I reckon Thor stuff is generally pretty good. We can hope to see some innovation in European motorhomes if Thor make changes I think. For instances slide outs might become the norm and the cost of European vans with them could tumble. So long as they don't bring too much American styling with them it should be OK.


----------



## raynipper (Aug 4, 2008)

I don't think Thor is renown for quality Alan. They are more a stack em high and sell em cheap value brand stateside. Unlike Hymer who always retain the high quality image here.

Ray.


----------



## erneboy (Feb 8, 2007)

I know Ray, but still their stuff is generally pretty good, and let's face it Hymer have their problems like every other manufacturer.


----------



## raynipper (Aug 4, 2008)

erneboy said:


> I know Ray, but still their stuff is generally pretty good, and let's face it Hymer have their problems like every other manufacturer.
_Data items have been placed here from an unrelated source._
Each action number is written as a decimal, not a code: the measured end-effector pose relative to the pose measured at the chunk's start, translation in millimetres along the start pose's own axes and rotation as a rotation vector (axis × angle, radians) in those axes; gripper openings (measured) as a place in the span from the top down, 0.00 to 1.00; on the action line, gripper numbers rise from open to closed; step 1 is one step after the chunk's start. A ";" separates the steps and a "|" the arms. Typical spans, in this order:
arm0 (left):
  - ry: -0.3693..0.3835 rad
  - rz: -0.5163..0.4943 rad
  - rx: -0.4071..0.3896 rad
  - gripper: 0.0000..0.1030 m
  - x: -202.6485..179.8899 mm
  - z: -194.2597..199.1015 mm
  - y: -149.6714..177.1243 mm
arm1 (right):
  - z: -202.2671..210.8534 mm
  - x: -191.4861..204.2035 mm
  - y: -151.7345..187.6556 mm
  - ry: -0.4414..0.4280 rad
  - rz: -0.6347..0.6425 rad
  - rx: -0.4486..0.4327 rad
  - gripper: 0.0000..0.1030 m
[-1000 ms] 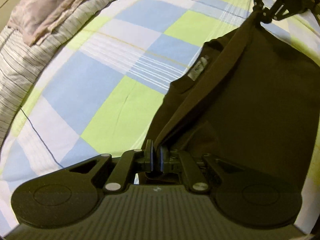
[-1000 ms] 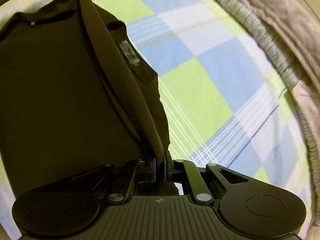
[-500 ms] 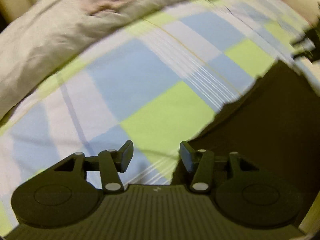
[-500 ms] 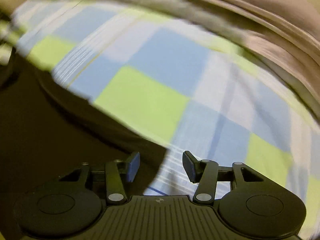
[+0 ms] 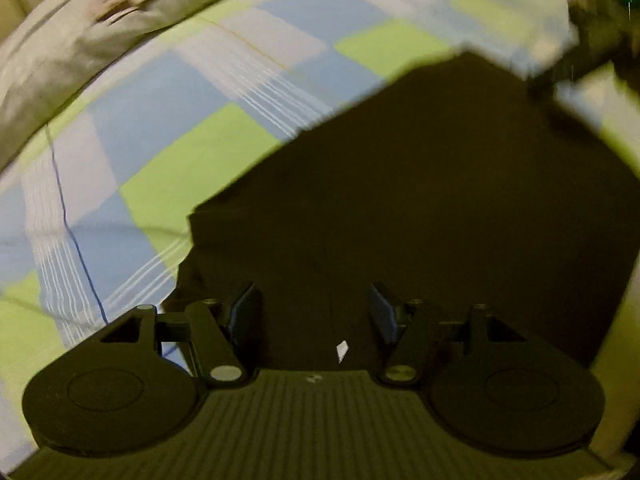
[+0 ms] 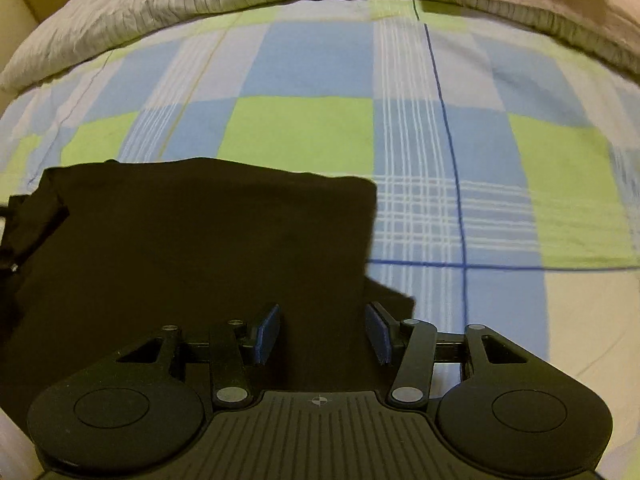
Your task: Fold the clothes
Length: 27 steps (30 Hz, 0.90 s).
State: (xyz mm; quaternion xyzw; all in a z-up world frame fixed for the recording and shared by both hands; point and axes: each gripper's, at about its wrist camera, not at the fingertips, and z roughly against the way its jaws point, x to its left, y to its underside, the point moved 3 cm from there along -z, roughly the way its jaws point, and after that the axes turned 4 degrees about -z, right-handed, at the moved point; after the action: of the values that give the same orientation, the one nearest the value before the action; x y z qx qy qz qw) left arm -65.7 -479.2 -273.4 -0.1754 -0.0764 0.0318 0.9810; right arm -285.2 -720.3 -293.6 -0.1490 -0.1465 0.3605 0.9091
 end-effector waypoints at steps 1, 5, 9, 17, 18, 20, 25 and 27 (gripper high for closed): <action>-0.045 -0.058 0.011 0.46 -5.9 -5.3 0.3 | -1.1 -0.9 -0.4 -0.002 -0.010 -0.008 0.51; -0.185 -0.175 0.012 0.92 -7.6 -2.1 0.8 | -7.1 -8.6 -10.5 0.001 -0.043 -0.036 0.51; -0.186 0.052 -0.076 0.97 32.5 33.8 -0.8 | -15.3 -21.1 -27.7 -0.006 -0.093 -0.069 0.50; -0.026 0.546 -0.187 1.00 117.1 64.6 32.7 | -47.4 -56.4 -49.2 -0.154 -0.387 -0.050 0.51; -0.009 0.579 -0.199 1.00 123.7 66.6 35.2 | -45.6 -56.2 -51.0 -0.167 -0.390 -0.055 0.66; 0.008 0.627 -0.214 1.00 134.4 73.2 41.4 | -37.2 -52.3 -53.3 -0.158 -0.361 -0.061 1.00; 0.028 0.642 -0.243 1.00 141.0 100.1 45.5 | 28.2 -50.0 -50.9 -0.110 -0.298 -0.169 1.00; 0.038 0.630 -0.236 1.00 139.6 100.9 44.2 | 54.4 -52.9 -44.8 -0.088 -0.282 -0.196 1.00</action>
State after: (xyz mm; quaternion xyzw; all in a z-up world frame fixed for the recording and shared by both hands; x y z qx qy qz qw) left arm 54.2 -391.1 -175.9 -0.3033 -0.0031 0.3211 0.8971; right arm -315.0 -779.4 -235.4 -0.1990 -0.2400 0.2196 0.9244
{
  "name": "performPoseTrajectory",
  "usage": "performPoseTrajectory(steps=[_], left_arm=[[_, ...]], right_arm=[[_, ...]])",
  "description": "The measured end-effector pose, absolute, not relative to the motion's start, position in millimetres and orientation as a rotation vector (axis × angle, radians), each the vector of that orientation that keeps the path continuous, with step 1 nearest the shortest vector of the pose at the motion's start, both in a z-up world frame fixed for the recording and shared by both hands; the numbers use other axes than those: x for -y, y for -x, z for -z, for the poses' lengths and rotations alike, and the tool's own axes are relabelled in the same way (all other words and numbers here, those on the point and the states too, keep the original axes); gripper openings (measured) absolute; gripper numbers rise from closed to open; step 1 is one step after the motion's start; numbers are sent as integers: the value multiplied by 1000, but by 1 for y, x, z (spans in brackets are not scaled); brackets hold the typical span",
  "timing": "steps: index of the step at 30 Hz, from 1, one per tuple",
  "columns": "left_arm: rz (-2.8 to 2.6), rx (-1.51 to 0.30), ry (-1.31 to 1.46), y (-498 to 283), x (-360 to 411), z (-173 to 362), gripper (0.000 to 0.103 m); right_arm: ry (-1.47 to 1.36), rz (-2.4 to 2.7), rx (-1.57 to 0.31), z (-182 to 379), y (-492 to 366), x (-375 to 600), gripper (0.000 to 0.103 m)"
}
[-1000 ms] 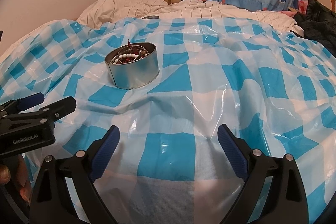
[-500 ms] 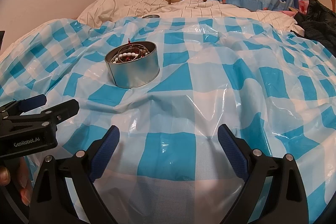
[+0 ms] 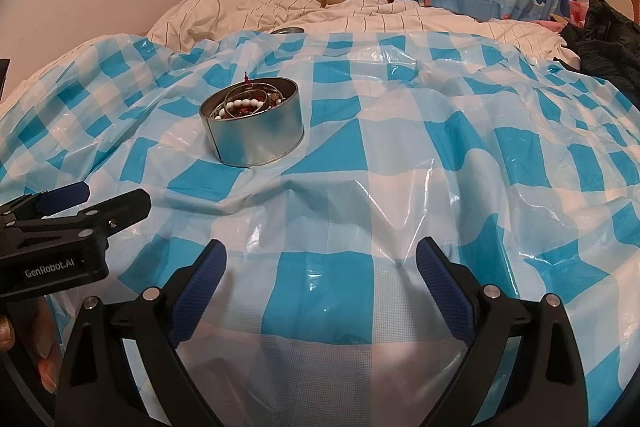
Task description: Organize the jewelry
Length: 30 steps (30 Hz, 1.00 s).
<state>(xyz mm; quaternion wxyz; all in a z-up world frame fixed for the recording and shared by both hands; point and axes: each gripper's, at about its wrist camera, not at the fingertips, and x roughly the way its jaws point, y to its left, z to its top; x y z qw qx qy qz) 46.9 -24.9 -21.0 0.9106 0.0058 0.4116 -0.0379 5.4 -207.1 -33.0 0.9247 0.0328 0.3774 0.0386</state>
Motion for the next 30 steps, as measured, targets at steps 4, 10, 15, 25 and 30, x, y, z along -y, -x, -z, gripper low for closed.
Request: performPoseTrajectory(steps=[4,10,15,25,30], left_arm=[[74,-849,-14,-47,25,21,95],[67,-849,-16,-46,26,22,95],[68,-851,-19,-46,26,22,95],[43,-845,-36,-45,26,22,95],[38,-847,-44,-44,27,22,95]], right_arm=[[-67,-79,-775,33,-5,207,92],[-67,-79,-775,33,-5,207,92],[-66,-79,-776,32,-6,207,92],[-64,-78,-780,37,-3,207,92],[-66,-79,-781,38,-3,207,92]])
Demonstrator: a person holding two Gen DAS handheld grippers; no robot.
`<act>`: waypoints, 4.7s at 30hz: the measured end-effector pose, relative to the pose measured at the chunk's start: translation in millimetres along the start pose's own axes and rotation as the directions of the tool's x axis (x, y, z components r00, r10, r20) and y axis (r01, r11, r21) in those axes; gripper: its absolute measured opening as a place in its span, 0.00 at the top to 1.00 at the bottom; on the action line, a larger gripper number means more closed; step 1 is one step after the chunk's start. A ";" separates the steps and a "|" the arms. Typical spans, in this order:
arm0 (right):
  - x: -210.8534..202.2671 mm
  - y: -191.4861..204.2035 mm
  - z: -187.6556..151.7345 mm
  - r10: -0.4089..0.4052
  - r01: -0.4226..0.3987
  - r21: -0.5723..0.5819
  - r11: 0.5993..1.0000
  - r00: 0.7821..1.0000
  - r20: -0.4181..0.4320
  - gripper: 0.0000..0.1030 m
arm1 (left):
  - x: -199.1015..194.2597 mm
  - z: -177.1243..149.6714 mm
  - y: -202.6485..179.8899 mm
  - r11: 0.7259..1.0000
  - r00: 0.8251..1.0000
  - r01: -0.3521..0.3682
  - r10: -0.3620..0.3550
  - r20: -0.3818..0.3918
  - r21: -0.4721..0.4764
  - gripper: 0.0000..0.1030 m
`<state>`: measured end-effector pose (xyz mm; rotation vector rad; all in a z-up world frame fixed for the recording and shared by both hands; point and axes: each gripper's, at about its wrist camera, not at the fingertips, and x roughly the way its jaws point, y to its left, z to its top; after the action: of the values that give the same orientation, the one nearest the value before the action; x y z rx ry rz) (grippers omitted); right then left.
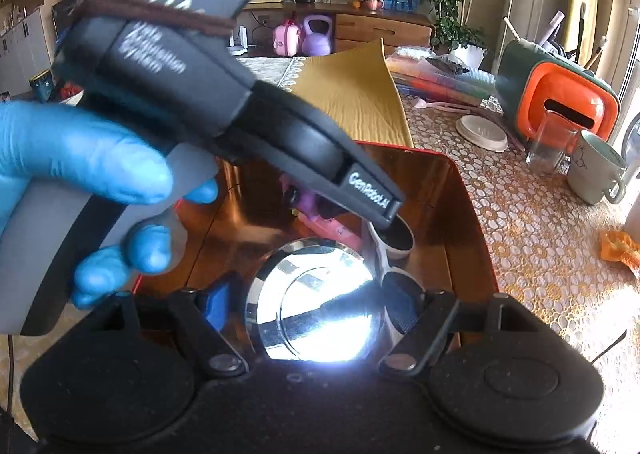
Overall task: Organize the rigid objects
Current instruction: 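Lower the spiky ball into the tin and open the left tool while the right tool releases the mirror, then withdraw both tools from the tin back over the table, then grasp the red snack packet with the left tool while the right tool grasps the white bottle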
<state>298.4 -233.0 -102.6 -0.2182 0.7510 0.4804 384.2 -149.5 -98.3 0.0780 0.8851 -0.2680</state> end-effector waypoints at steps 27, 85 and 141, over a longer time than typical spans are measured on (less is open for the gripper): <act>-46.1 5.0 -2.5 -0.012 0.009 0.078 0.997 0.999 0.040 0.19 | -79.1 -17.6 9.1 1.000 0.995 -0.013 0.013 0.099 -0.008 0.35; -159.3 118.0 -36.5 0.087 -0.105 0.088 0.991 0.978 0.189 0.00 | -296.9 -224.3 120.8 0.948 0.926 -0.225 0.280 0.255 -0.225 0.15; 98.0 154.2 90.9 0.138 -0.137 0.021 0.990 0.988 -0.065 0.31 | -159.1 -211.6 309.0 0.651 0.857 -0.416 0.515 -0.033 -0.635 0.65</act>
<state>338.8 -33.1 -109.3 -0.1685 0.8381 0.6001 210.3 217.5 -122.5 -0.3332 0.7321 0.5204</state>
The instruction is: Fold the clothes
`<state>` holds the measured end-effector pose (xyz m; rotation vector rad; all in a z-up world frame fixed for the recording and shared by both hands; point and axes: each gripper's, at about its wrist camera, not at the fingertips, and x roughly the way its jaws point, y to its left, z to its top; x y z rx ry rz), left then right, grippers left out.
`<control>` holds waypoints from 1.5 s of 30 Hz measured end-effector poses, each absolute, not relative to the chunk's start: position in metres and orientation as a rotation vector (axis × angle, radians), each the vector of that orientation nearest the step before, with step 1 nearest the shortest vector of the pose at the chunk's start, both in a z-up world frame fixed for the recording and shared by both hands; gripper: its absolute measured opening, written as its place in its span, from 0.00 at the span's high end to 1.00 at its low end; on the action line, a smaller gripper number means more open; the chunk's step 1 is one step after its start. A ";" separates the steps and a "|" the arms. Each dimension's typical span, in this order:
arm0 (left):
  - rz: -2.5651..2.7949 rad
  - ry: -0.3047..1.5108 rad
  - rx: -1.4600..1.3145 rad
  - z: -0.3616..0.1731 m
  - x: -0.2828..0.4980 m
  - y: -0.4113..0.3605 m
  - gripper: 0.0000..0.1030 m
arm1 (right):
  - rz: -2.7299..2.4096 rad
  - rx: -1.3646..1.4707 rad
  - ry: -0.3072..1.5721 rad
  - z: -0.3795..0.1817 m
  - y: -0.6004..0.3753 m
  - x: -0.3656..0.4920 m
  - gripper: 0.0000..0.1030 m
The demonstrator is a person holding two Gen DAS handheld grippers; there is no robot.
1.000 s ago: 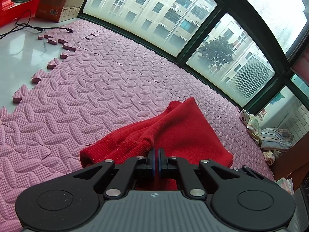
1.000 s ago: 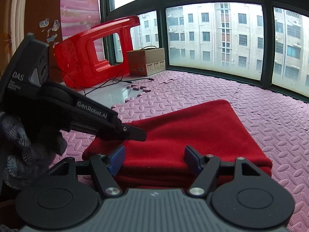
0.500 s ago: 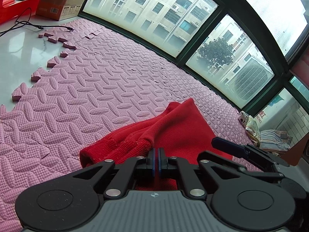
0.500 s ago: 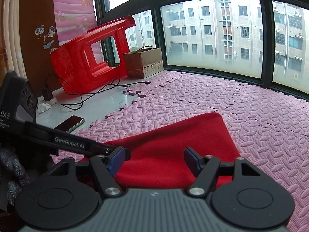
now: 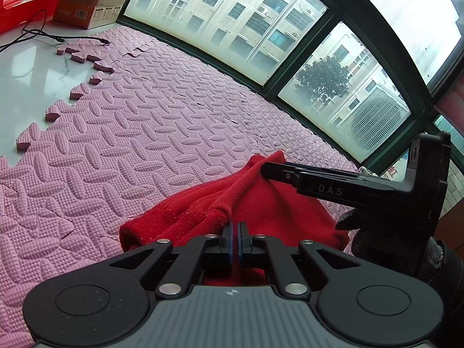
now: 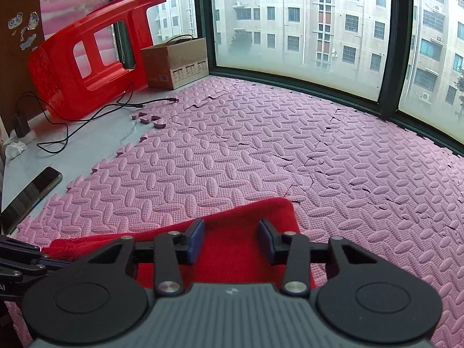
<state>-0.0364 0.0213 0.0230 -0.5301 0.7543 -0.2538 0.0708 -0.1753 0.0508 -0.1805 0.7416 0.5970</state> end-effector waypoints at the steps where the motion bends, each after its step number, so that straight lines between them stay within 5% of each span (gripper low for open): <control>1: -0.254 0.754 -0.531 0.023 -0.036 0.021 0.95 | 0.593 -0.187 0.743 0.049 -0.173 0.074 0.61; 35: -0.229 0.766 -0.512 0.030 -0.038 0.016 0.95 | 0.506 -0.057 0.660 0.052 -0.265 -0.015 0.59; 39: -0.213 0.750 -0.484 0.042 -0.048 0.011 0.88 | 0.526 -0.015 0.666 0.062 -0.266 -0.004 0.49; 45: -0.152 0.726 -0.423 0.057 -0.072 0.004 0.82 | 0.549 0.026 0.697 0.062 -0.261 0.021 0.48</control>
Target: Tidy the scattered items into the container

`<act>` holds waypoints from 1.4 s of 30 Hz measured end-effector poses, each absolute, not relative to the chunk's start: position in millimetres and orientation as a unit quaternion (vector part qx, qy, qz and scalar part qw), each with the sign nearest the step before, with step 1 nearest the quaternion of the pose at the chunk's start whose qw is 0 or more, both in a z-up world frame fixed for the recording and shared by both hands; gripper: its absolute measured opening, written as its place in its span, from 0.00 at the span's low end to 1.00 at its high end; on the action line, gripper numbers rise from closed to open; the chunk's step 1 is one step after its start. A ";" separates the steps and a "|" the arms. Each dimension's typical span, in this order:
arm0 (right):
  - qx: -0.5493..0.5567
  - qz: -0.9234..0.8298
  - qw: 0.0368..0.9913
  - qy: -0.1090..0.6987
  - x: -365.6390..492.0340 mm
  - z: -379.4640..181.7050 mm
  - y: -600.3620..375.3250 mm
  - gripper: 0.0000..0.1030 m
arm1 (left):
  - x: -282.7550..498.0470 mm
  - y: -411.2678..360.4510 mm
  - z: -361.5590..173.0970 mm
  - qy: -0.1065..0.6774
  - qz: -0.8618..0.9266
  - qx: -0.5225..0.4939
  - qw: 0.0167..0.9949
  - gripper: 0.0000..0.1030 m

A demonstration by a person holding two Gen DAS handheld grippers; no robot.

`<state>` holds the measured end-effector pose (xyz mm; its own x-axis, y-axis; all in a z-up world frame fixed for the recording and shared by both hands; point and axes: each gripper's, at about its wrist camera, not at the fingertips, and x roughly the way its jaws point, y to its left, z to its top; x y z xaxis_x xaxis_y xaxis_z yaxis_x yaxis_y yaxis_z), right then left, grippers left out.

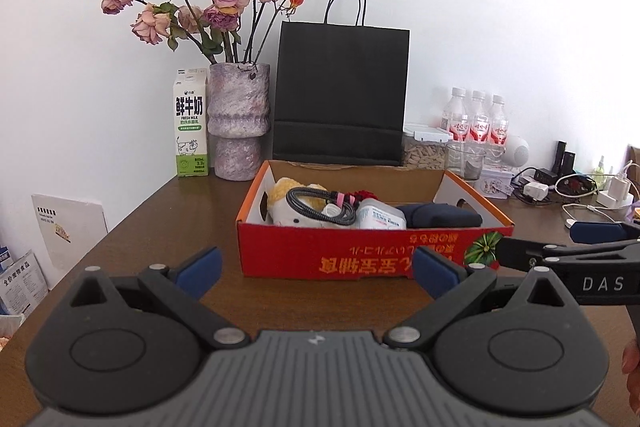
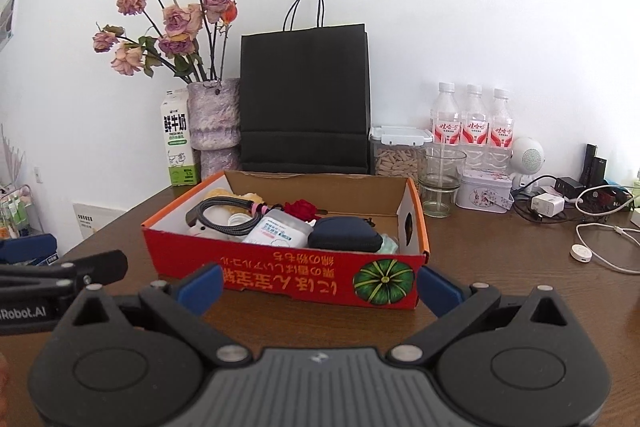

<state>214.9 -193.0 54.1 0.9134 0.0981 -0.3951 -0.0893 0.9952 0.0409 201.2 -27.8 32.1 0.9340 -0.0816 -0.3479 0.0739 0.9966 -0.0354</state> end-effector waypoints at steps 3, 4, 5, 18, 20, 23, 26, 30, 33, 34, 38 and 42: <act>0.009 0.053 0.976 0.209 190.9 50.5 -189.7 1.00 | 181.3 -26.9 25.4 0.187 -0.032 -0.010 0.982 1.00; 0.011 0.055 0.976 0.211 181.4 48.8 -189.2 1.00 | 174.9 -26.3 23.1 0.190 -0.033 -0.013 0.981 1.00; 0.012 0.057 0.975 0.213 173.9 47.2 -188.0 1.00 | 169.3 -25.6 21.0 0.194 -0.034 -0.015 0.980 1.00; 0.008 0.057 0.972 0.230 112.5 29.9 -176.8 1.00 | 109.7 -39.8 7.3 0.209 0.005 0.000 0.978 1.00; 0.006 0.054 0.972 0.227 106.4 29.6 -177.2 1.00 | 103.6 -40.6 6.9 0.208 0.010 -0.002 0.978 1.00; 0.006 0.051 0.973 0.226 101.8 28.5 -177.9 1.00 | 98.6 -42.1 6.5 0.206 0.009 0.001 0.978 1.00; 0.010 0.050 0.972 0.229 100.8 27.1 -179.7 1.00 | 98.1 -44.1 6.6 0.207 0.010 0.004 0.978 1.00; 0.012 0.051 0.972 0.229 101.1 26.5 -181.0 1.00 | 98.4 -44.9 6.5 0.209 0.012 0.005 0.978 1.00; 0.012 0.051 0.972 0.229 100.7 26.3 -181.7 1.00 | 97.5 -45.0 6.3 0.209 0.013 0.004 0.978 1.00; 0.012 0.051 0.972 0.229 100.6 26.5 -181.7 1.00 | 97.0 -45.3 6.3 0.209 0.013 0.005 0.978 1.00; 0.011 0.051 0.972 0.228 100.3 26.6 -181.6 1.00 | 96.7 -46.0 6.4 0.207 0.012 0.006 0.978 1.00; 0.011 0.050 0.972 0.228 99.5 27.0 -181.5 1.00 | 96.5 -46.3 6.3 0.206 0.012 0.006 0.978 1.00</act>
<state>99.5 -181.5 27.0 0.8913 0.1024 -0.4416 -0.0923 0.9947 0.0445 96.5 -46.3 6.3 0.9145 0.0252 -0.4038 -0.0201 0.9997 0.0168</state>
Wot?? Never let it be said, they are like Apple beyond reproach...… 0

Ray.


----------



## patp (Apr 30, 2007)

The Fifth Wheel Company, based in North Wales put slide outs into their fifth wheelers and their caravan (the Inos). Would be nice if they moved into the motorhome sector as they do make a quality product. Perhaps post B**x*t they will? Nice one, the size of a Hymer B544, and another panel van size would suit the British market.

Did a I see a PVC with a slide out at a show one time?


----------



## raynipper (Aug 4, 2008)

I took a pic of this euro van with double slides in 1993.

Ray.


----------